Buckland, whose daughter is autistic, insists his report is not about forcing anyone to take away benefits at work, but about helping people who “suffer from being able to have a job and enjoy the same quality of life that other people take for it. given.” Sometimes, he says, that means a supported job (about a third of autistic people also have a learning disability). But for others, it simply means making inclusivity “a normal part of recruiting” for everyone. His report recommends that candidates see interview questions in advance so they can prepare and set more practical interview tasks that focus less on social “fit” and more on what applicants can do in it. really. However, his finding that autistic people are likely to be disproportionately overqualified for the jobs they are in suggests that, even once hired, some still face subtle barriers to promotion.

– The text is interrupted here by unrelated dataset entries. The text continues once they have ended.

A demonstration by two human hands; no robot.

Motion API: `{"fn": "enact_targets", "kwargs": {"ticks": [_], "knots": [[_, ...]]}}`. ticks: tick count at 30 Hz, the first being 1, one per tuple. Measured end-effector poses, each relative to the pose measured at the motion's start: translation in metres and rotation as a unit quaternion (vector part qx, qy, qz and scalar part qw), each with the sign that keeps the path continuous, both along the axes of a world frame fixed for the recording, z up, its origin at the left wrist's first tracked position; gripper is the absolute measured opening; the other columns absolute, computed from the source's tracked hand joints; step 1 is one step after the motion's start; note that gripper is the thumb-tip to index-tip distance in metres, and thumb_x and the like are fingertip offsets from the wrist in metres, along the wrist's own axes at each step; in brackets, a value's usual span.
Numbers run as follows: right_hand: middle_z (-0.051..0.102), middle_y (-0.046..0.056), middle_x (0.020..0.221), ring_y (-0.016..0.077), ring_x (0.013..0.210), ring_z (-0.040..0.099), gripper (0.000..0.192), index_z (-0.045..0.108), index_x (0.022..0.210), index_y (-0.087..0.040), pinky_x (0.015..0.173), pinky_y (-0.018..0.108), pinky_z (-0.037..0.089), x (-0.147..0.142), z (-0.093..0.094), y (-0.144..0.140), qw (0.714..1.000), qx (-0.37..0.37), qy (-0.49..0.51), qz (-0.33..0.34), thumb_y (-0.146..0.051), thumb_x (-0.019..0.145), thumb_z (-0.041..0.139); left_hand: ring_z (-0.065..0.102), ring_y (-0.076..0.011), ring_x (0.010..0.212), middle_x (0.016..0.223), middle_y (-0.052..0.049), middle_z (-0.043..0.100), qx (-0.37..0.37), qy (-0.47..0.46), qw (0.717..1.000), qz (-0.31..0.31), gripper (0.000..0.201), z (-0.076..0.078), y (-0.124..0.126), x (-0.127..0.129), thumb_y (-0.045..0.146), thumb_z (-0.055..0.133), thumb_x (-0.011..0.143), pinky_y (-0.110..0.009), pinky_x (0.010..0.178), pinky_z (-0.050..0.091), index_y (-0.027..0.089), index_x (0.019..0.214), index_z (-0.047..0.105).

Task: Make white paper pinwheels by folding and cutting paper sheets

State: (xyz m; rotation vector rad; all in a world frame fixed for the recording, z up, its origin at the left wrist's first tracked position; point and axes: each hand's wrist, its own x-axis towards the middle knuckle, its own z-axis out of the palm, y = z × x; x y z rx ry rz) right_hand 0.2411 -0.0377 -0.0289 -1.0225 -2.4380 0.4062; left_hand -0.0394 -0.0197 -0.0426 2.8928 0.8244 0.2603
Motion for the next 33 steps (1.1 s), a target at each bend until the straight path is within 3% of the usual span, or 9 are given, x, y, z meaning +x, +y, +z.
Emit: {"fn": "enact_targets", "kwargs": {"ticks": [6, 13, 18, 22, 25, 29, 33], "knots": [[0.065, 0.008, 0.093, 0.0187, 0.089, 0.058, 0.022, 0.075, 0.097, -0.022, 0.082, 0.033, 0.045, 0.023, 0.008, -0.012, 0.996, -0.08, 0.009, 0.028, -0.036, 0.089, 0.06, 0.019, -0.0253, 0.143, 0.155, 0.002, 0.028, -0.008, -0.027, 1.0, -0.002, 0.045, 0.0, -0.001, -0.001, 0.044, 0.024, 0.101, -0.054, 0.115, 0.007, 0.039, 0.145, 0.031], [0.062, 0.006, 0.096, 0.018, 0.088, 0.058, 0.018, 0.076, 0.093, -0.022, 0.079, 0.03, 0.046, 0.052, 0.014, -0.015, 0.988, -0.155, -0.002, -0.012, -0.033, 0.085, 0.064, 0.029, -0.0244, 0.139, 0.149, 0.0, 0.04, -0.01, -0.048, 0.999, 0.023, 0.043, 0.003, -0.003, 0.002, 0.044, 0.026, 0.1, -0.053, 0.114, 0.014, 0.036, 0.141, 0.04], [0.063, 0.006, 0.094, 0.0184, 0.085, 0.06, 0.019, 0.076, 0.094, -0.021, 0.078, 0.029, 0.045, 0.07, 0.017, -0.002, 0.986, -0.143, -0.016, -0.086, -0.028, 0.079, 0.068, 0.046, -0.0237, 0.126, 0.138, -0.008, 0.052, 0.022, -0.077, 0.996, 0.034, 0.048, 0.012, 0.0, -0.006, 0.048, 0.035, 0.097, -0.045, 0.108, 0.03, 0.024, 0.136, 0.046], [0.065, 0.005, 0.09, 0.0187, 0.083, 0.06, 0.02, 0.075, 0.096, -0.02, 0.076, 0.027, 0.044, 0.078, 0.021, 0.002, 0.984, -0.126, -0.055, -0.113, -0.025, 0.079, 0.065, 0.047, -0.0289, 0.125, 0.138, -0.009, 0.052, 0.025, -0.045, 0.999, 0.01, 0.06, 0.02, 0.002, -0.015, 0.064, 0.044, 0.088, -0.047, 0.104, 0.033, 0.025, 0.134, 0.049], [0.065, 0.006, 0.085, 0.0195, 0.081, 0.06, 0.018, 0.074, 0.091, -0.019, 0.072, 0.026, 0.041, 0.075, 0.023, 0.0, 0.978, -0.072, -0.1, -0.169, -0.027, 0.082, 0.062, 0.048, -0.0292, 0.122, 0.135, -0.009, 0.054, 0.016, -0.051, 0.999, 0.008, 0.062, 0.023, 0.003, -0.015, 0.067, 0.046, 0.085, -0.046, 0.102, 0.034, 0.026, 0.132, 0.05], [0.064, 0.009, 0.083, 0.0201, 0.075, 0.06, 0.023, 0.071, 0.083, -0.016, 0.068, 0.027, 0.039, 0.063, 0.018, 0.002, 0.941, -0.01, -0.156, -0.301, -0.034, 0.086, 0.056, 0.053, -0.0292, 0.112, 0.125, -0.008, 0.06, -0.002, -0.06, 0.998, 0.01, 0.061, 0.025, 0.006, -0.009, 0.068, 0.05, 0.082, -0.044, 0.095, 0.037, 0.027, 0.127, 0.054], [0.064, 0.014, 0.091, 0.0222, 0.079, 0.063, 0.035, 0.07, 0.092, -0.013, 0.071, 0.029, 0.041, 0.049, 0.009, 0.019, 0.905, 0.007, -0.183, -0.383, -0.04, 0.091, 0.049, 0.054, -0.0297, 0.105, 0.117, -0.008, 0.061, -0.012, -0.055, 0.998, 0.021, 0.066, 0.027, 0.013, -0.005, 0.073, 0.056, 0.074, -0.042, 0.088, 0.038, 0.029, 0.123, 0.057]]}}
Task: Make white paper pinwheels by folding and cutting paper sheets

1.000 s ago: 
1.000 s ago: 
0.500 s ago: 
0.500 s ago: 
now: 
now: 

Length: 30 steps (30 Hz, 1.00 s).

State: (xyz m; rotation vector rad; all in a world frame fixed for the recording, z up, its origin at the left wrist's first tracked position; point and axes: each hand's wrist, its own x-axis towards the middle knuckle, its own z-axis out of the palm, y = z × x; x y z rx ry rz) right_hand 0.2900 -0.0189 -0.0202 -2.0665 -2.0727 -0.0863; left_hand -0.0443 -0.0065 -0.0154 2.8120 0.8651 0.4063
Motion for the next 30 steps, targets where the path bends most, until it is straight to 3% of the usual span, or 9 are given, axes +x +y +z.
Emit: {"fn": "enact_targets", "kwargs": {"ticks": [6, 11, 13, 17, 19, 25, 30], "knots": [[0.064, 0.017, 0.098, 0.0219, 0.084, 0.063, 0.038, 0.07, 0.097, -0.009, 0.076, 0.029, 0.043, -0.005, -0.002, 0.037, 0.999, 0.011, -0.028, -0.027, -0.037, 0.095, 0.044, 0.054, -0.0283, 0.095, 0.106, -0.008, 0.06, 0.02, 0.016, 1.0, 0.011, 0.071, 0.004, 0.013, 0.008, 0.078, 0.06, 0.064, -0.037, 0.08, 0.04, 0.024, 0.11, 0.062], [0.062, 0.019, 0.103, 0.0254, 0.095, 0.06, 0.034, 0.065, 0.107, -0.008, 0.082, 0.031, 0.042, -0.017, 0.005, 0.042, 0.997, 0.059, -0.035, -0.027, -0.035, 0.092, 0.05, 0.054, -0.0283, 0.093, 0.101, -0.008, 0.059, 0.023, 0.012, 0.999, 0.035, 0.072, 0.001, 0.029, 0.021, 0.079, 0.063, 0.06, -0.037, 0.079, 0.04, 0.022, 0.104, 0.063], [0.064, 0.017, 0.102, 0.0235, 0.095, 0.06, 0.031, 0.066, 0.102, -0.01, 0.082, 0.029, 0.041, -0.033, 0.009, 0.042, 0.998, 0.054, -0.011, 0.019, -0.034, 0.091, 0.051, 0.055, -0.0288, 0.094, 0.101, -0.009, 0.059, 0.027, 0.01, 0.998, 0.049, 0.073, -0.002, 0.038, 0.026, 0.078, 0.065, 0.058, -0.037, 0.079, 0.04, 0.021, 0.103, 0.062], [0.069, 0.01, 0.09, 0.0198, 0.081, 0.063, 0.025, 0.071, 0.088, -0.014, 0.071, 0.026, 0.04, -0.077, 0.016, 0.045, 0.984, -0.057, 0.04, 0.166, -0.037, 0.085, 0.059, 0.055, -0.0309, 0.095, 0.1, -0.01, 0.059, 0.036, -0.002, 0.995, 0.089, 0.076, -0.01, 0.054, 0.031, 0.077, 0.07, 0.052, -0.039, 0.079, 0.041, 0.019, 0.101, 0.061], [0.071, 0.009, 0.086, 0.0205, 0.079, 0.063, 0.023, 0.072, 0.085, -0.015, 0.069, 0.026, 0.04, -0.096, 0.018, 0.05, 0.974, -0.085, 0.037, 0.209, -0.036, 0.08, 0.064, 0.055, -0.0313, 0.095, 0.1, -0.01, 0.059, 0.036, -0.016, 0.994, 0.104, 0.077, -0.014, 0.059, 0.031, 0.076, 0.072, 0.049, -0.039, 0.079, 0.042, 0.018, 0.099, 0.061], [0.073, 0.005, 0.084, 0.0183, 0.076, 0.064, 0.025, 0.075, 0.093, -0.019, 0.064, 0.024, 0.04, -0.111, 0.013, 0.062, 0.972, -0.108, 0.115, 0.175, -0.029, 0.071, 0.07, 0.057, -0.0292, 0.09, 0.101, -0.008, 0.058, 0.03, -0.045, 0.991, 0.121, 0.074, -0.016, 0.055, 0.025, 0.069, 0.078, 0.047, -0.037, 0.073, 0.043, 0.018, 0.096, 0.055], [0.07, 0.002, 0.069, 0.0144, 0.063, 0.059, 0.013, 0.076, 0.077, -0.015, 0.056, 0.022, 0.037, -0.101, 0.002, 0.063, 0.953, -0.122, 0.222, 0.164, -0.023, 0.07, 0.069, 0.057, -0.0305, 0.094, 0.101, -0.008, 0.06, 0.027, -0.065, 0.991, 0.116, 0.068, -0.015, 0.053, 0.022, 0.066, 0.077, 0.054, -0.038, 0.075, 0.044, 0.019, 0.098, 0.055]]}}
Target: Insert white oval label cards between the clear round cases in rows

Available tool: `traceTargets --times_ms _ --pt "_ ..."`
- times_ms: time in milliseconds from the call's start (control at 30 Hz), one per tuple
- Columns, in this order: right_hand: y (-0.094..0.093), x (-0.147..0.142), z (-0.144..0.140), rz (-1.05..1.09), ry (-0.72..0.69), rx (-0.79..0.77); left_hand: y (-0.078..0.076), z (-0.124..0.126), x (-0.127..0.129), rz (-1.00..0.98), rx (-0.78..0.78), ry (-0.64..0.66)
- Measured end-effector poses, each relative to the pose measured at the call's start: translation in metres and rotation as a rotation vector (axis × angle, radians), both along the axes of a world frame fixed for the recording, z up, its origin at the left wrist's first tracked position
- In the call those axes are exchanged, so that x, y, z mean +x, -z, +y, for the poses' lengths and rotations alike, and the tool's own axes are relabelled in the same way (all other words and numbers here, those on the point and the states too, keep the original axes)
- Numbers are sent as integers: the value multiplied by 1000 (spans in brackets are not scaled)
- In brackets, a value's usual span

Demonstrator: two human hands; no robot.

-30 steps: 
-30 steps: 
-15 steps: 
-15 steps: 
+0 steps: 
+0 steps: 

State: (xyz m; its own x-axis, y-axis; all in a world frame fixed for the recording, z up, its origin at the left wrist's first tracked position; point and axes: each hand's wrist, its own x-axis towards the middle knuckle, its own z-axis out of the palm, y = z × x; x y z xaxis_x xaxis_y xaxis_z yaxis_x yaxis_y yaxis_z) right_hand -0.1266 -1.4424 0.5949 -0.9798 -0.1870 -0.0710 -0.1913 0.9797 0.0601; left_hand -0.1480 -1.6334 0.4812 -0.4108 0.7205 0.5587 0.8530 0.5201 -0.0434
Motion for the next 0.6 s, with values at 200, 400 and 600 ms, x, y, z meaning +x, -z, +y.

Jo Desborough is a neurodiversity coach, working with employers and employees to help bridge the gaps. Desborough herself is autistic and still remembers being punished as a child for talking in class. The teacher said, “Who is speaking?” so I raised my hand and got a detention. I was bored”, she remembers. Confused, she asked him why he was being punished for answering honestly. “And suddenly now I’m labeled ‘challenging’ and all I’ve done is try to figure out what I did wrong. If that teacher had said ‘stop talking,’ I would have understood.” In the workplace, this tendency to tell the literal truth—rather than tell managers what they want to hear—can sometimes hurt promotion prospects even though honesty is potentially very valuable to an employer, she points out.
Clare McNamara, a neurodiversity coach with whom Desborough often collaborates and who was diagnosed with ADHD and some autistic traits in her 50s, points out that coaching isn’t about “fixing” people, but building up points. their strong. “Being able to say to somebody, ‘tell me how you experience things, what are your strengths, what do you do in this kind of situation, what can we borrow from this to apply this?’ – it’s almost like they’ve been given permission to be authentically themselves.”
McNamara specializes in coaching senior executives who have been successful in some ways because of their neurodiversity and in other ways despite their peers’ reaction to it. She says: “They can be very good at seeing the bigger picture, good strategic thinkers. They are often good at bringing people along and are very devoted. They will work very hard, very innovatively.” However, even for high achievers, feeling forced to act at work in ways that don’t come naturally can be exhausting. Both she and Desborough say they set firm boundaries and pace their workloads to avoid feeling overwhelmed.
For employees who don’t have as much control over their hours and worry about coming across as neurodivergent, Desborough suggests asking for adjustments without specifying exactly why you want to (for example) wear noise-canceling headphones or work partially from home.
For Brown, working from home allows her time for exercise — which helps her focus — and also crucially allows her to manage the odd energy slump. If she had been diagnosed before she went freelance, she’s not sure she would have felt confident telling an employer. Yet in many ways, she still wishes she had known him sooner. “The main thing that would have changed, apart from removing that desperate need to prove myself, is that I could have been a little bit happier.” Isn’t that what we all want from work after all?